The classical world has developed mechanisms to rein in these reigns of terror. Orchestras now have unions, human resource departments and protocols for processing grievances and addressing harassment and bullying. And the larger circulatory system of the orchestral world is built upon circuits of visiting and guest conductors who must (generally speaking) play well with others.
The rapid-response peanut galleries of the internet (who refer to Gardiner dismissively as “Jiggy”) have also helped create a system of checks and balances, employing cutting humor and dagger-sharp candor to puncture the overinflated myth of the maestro.
But bullies with batons will exist as long as the belief persists that in order for classical music to survive, it needs to project an image of itself that is more (or less?) than human. Recently in the Spectator, the writer Igor Toronyi-Lalic posits the “myth of the maestro” as the keystone holding up the entire structure of classical music — or at least its grand facade.
“Replace charismatic leadership with technocratic good manners and the whole edifice comes tumbling down,” he writes. “Fine by me, but just beware of what this means. Fewer recordings, fewer concerts, fewer subsidies, fewer jobs. We return to an 18th century world where the musician is a servant. Lower fees, more precarity, less respect. In some ways we are already there.”
As a theory, this is as simultaneously hard and easy to believe as Gardiner’s outburst. But more than anything, it feels like a pre-baked excuse for lousy conduct. One could just as easily argue that we have the pretense of “the edifice” itself to blame for this history of abuse — that protecting these walls is a way of preserving space for silence (and preventable violence) to thrive.

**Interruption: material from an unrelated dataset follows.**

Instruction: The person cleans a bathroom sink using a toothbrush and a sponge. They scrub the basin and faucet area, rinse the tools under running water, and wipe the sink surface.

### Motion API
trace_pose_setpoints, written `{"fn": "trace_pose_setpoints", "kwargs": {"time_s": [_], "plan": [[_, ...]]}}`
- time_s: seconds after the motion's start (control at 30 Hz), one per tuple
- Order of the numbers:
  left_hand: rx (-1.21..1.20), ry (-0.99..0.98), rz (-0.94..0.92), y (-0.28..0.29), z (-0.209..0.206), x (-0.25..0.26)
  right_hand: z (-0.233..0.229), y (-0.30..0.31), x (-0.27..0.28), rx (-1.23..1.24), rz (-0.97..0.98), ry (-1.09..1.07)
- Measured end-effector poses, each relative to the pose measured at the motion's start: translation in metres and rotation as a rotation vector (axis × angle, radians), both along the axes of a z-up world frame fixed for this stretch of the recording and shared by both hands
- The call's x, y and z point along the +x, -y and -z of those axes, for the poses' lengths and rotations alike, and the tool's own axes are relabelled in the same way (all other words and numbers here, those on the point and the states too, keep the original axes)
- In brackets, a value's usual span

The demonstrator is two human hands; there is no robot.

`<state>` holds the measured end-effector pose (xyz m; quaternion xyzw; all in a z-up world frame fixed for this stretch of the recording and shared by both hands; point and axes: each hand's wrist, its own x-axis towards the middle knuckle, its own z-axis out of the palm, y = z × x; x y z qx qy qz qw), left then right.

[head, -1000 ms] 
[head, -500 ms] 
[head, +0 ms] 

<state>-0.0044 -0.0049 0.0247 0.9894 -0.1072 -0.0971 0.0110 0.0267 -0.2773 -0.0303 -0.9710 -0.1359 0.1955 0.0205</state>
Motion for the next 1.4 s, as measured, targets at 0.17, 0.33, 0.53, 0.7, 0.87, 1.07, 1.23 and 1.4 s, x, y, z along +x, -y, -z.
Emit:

Watch an interview with Gardiner from 2013 — right around the time he published his biography “Bach: Music in the Castle of Heaven” — and listen to him talk about that composer’s own “combative” personality and “deeply flawed” character. Listen to him rail against the “deplorable tendency” among biographers to omit this side of Bach, and in doing so, “imply that great music requires a great man and a great human being and a great personality to be behind it.”
“Of course great music requires a creator, but he doesn’t have to be a paragon of virtue,” Gardiner says to the viewer. “And Bach certainly wasn’t.”
It’s hard not to hear him pleading his own case.